1. Begin by whisking together the flour, baking soda and salt in a bowl.
2. In a separate mixer bowl, rub sugar and lemon zest together with fingers.
3. Add eggs with whisk attachment, beating at medium/high speed until the mixture is pale, thick and light. This should take 2-3 minutes.
4. Beat vanilla extract into the sugar/egg/lemon mixture.
5. Gently fold in dry ingredients and melted butter with spatula. Continue to mix until the dough is moist and thick (see picture below). Refrigerate dough for up to two days.

6. After your dough has been in the fridge for a day or two, preheat the oven to 400 degrees.
7. If you do not have a non-stick Madeleine tray, be sure to thoroughly grease the molds. Butter is the best way to do this. *As you can see from my first photo, I did not butter my molds well enough, as the shape of the cookies is imperfect.
8. Fill each Madeleine mold about 2/3 of the way with dough. Do not worry about making sure they are all filled evenly; the baking process takes care of this naturally.

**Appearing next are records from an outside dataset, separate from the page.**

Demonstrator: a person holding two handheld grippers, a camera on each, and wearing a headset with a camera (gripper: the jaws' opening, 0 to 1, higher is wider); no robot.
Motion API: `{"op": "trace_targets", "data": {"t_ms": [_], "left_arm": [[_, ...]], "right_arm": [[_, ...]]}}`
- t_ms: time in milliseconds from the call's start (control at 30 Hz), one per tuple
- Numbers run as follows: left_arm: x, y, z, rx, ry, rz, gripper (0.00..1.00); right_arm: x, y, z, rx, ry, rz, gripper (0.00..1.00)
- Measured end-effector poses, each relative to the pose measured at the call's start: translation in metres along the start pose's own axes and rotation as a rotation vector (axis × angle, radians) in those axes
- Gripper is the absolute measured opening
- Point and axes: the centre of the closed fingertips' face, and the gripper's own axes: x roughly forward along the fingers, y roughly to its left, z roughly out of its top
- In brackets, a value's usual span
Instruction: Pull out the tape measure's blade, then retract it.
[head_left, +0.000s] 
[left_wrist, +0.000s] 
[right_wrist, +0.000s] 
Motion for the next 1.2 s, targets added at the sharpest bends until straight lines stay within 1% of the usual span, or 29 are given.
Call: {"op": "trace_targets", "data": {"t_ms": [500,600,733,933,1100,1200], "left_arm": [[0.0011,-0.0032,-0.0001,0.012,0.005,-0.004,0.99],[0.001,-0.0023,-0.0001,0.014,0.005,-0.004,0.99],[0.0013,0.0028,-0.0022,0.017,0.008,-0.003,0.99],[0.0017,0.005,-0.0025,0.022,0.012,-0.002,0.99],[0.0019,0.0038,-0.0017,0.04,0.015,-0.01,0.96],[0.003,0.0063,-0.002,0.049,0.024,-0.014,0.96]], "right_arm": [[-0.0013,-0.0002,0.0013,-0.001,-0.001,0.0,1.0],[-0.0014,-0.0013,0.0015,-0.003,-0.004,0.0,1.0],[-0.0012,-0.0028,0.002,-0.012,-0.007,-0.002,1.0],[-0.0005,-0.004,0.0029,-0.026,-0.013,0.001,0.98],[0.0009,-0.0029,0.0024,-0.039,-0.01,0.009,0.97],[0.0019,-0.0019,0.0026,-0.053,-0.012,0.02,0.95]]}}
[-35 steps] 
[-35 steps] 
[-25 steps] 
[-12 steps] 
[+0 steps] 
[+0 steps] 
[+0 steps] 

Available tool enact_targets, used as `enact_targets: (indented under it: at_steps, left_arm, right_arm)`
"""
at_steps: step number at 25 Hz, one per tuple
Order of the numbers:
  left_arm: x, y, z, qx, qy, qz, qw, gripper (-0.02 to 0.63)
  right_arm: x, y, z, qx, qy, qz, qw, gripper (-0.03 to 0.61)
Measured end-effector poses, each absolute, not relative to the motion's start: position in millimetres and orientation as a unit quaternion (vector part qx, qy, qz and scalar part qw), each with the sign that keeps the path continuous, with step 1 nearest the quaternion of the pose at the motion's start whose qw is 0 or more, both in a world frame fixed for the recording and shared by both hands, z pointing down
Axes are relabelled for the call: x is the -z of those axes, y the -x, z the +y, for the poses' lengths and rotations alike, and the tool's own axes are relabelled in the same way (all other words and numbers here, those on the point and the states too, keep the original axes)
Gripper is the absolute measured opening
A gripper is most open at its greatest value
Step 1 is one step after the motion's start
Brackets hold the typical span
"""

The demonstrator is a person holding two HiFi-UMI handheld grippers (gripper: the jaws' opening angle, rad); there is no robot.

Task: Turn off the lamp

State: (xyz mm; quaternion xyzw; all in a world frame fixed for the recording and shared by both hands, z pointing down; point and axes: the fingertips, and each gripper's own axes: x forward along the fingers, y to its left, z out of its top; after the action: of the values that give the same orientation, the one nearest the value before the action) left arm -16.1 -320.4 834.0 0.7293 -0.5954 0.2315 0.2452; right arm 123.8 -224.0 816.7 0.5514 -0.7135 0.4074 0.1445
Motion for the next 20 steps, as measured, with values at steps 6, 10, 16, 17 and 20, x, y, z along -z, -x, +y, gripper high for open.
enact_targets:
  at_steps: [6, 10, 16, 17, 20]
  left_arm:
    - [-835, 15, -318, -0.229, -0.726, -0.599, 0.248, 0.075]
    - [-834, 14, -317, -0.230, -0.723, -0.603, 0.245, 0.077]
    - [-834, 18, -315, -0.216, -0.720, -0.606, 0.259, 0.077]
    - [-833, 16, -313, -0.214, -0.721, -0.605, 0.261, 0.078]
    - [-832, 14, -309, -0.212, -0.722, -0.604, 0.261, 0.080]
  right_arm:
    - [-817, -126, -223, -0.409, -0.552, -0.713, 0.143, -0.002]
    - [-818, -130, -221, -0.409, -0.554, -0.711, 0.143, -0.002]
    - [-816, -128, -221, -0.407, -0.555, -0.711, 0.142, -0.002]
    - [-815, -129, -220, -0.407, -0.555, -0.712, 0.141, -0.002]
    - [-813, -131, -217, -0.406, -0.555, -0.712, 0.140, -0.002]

9. Set the Madeleine tray on a baking sheet and place into the oven. Bake for 8-10 minutes for mini Madeleines and 11-13 minutes for large Madeleines.
10. Remove from oven, let cookies set until cooled, and gently tap the tray onto the counter until the cookies slide out of the molds.
11. Lightly dust with powdered sugar, and voila! Your Madeleines are ready to serve.